▶ _Given entries_
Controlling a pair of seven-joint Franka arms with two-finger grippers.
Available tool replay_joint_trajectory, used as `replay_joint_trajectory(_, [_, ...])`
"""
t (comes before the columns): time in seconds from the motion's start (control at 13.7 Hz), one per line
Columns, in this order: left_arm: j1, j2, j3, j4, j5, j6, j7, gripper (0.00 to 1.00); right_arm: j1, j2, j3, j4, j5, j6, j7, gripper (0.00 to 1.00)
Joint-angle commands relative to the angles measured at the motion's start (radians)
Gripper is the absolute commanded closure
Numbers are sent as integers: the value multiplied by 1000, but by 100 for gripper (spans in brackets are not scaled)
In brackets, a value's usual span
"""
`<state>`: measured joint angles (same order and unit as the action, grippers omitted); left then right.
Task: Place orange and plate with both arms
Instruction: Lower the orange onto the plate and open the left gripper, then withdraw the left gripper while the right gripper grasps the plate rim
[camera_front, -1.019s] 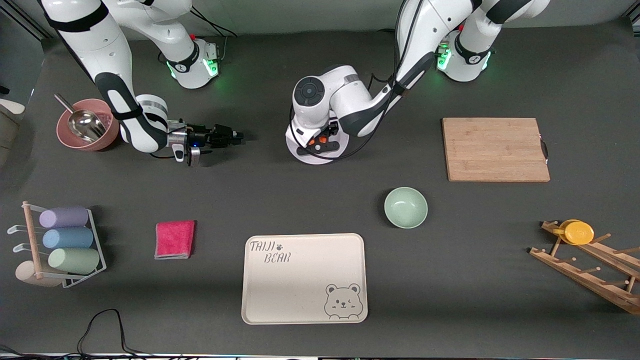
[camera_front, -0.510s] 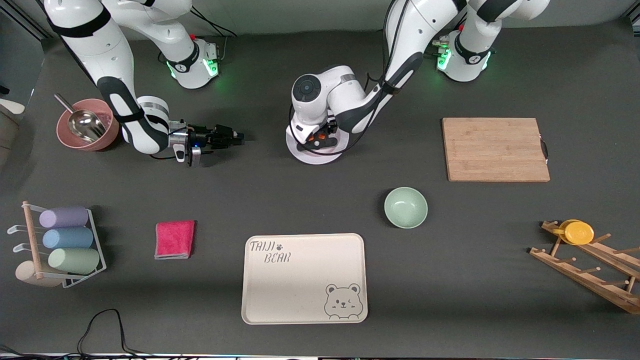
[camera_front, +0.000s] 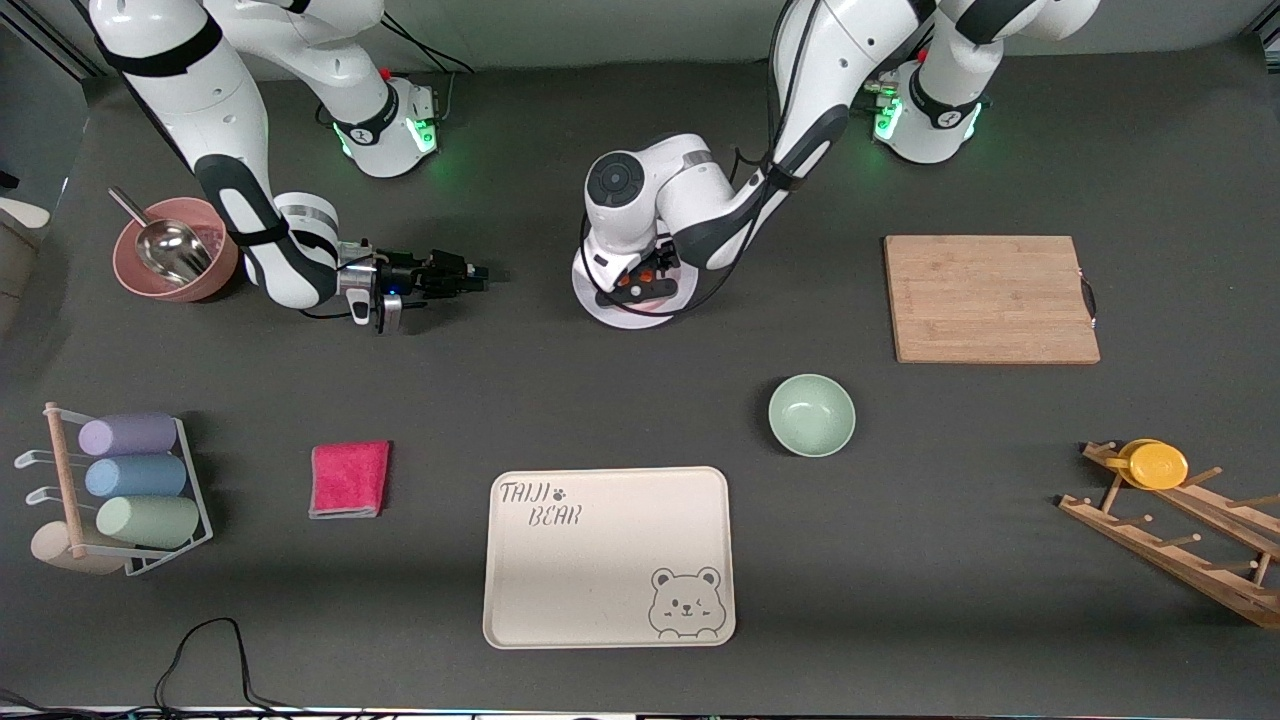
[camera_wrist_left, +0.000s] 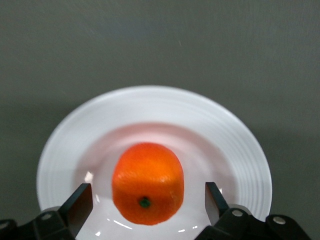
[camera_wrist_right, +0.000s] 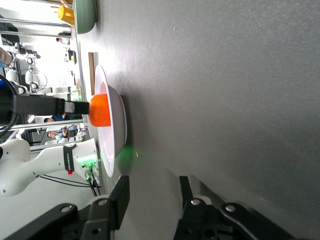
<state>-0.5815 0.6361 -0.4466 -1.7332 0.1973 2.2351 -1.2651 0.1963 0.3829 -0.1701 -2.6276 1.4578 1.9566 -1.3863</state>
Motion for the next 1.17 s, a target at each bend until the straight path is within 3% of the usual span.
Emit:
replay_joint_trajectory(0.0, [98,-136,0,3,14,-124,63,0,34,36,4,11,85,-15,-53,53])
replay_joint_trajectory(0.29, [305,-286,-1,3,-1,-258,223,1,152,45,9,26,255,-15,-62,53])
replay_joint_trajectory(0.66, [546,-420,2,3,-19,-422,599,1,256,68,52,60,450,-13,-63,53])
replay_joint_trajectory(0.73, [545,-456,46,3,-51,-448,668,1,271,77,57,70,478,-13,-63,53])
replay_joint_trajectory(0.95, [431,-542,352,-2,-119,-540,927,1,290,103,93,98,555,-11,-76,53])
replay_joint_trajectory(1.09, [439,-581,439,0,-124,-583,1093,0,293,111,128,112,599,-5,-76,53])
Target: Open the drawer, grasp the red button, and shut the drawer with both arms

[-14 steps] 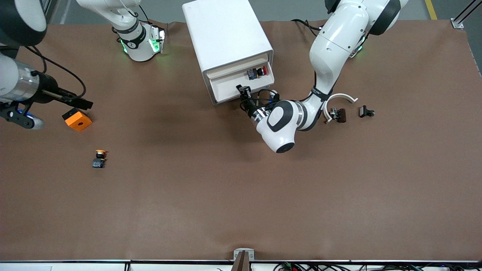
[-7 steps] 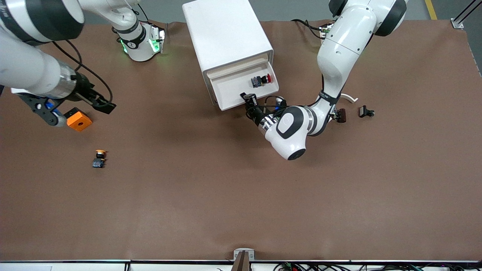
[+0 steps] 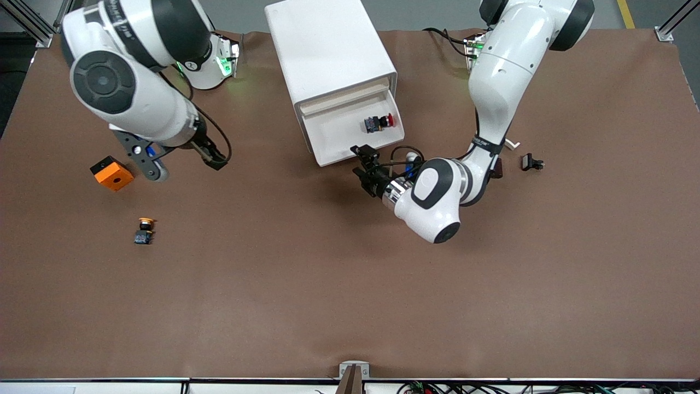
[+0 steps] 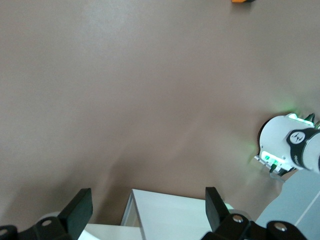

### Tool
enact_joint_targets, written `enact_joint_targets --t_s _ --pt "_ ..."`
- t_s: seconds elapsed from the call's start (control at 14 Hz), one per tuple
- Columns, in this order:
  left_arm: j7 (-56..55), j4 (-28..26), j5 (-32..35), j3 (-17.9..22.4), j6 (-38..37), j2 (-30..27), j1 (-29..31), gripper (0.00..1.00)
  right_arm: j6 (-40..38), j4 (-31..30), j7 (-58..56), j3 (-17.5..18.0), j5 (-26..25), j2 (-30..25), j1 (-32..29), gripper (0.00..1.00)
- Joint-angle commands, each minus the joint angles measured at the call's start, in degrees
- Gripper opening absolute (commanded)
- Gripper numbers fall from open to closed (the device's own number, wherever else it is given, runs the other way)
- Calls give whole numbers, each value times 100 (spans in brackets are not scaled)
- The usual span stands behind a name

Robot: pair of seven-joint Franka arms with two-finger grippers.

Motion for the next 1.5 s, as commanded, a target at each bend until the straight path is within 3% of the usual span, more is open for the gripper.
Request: enact_joint_targets --t_s 0.0,0.14,0.36,0.57,0.78,1.0,1.21,1.42 --pt "45 194 104 346 -80 -384 -11 100 21 224 694 -56 4 168 376 100" --pt "45 212 174 698 -80 -761 -11 100 117 224 1082 -56 21 256 605 100" --pt "413 414 788 1357 -36 -1316 -29 100 529 224 1810 -56 47 352 921 100" --pt "1840 406 877 2069 -79 -1641 24 100 1162 154 2576 -56 196 414 1369 100" --pt "3293 406 1920 2193 -80 -1932 42 100 1611 154 3218 -56 443 624 1808 100" --pt "4094 379 2668 2431 -80 -1933 51 100 1875 163 3562 -56 583 976 2300 100" --pt "4754 336 3897 2422 -106 -2134 121 100 2129 189 3851 -56 636 1292 2618 100" --pt "6228 125 4208 2414 -238 -2678 400 100 2271 198 3967 -56 654 1565 2776 100"
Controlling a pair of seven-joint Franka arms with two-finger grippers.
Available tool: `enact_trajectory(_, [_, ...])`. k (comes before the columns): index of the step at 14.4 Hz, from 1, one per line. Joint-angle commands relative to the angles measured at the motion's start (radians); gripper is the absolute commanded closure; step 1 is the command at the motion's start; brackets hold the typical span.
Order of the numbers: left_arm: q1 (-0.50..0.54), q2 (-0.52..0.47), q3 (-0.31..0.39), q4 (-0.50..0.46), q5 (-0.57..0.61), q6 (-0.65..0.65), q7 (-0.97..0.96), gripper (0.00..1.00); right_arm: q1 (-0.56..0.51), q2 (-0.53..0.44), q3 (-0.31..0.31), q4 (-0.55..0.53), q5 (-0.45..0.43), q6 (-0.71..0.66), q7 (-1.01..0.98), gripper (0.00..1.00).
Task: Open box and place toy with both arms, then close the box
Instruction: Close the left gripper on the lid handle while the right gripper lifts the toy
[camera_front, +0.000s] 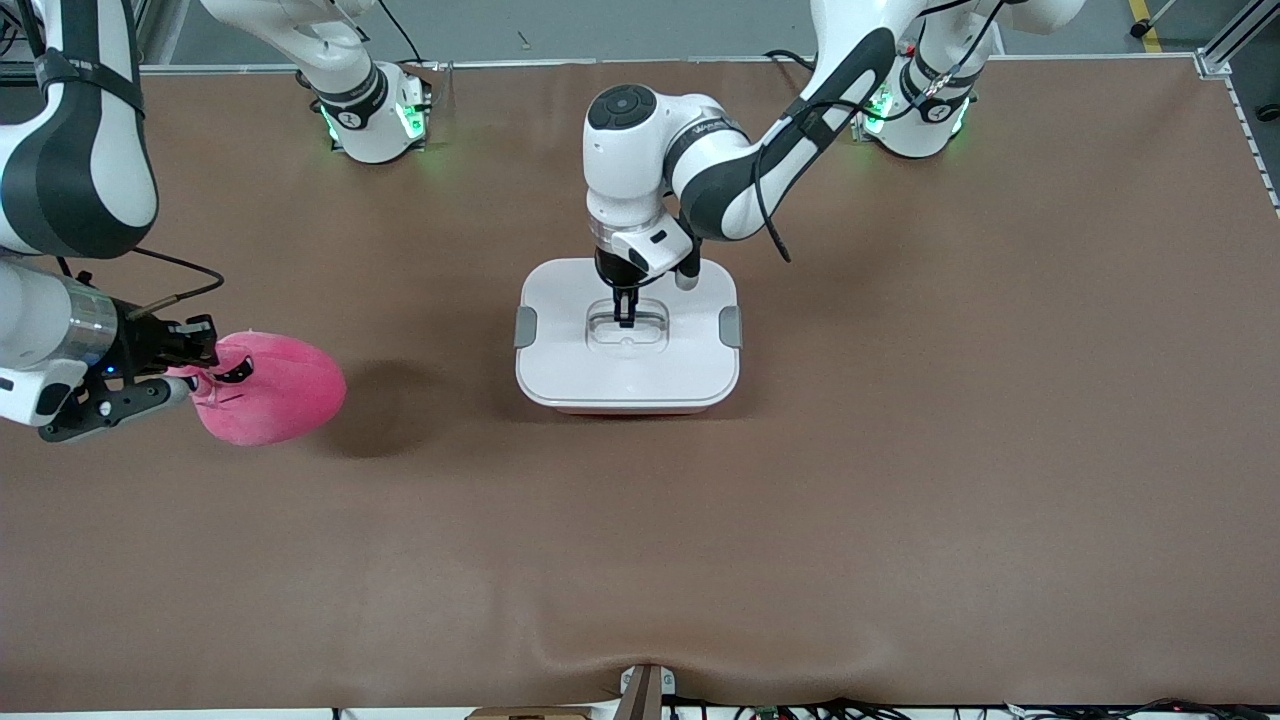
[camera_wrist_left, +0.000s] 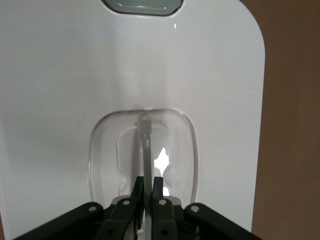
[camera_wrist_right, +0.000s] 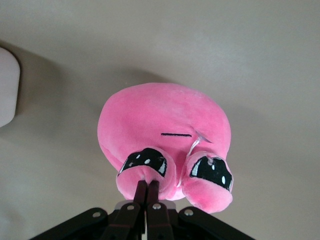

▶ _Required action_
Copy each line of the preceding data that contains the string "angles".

▶ _Task response_
Joint-angle commands relative to the angles measured at the motion's start (radians)
`<state>`: measured joint angles (same order and unit as the action, grippers omitted); left then right.
- Joint-angle commands, each minus the joint angles measured at the call's start, in degrees
Available tool: `enact_trajectory(_, [_, ...])`. k (comes before the columns): index of the step at 14.4 Hz, from 1, one per line. Joint-angle commands relative to the angles measured at the motion's start (radians); gripper is the absolute commanded closure; step 1 is the command at the motion's start; brackets hold the typical span.

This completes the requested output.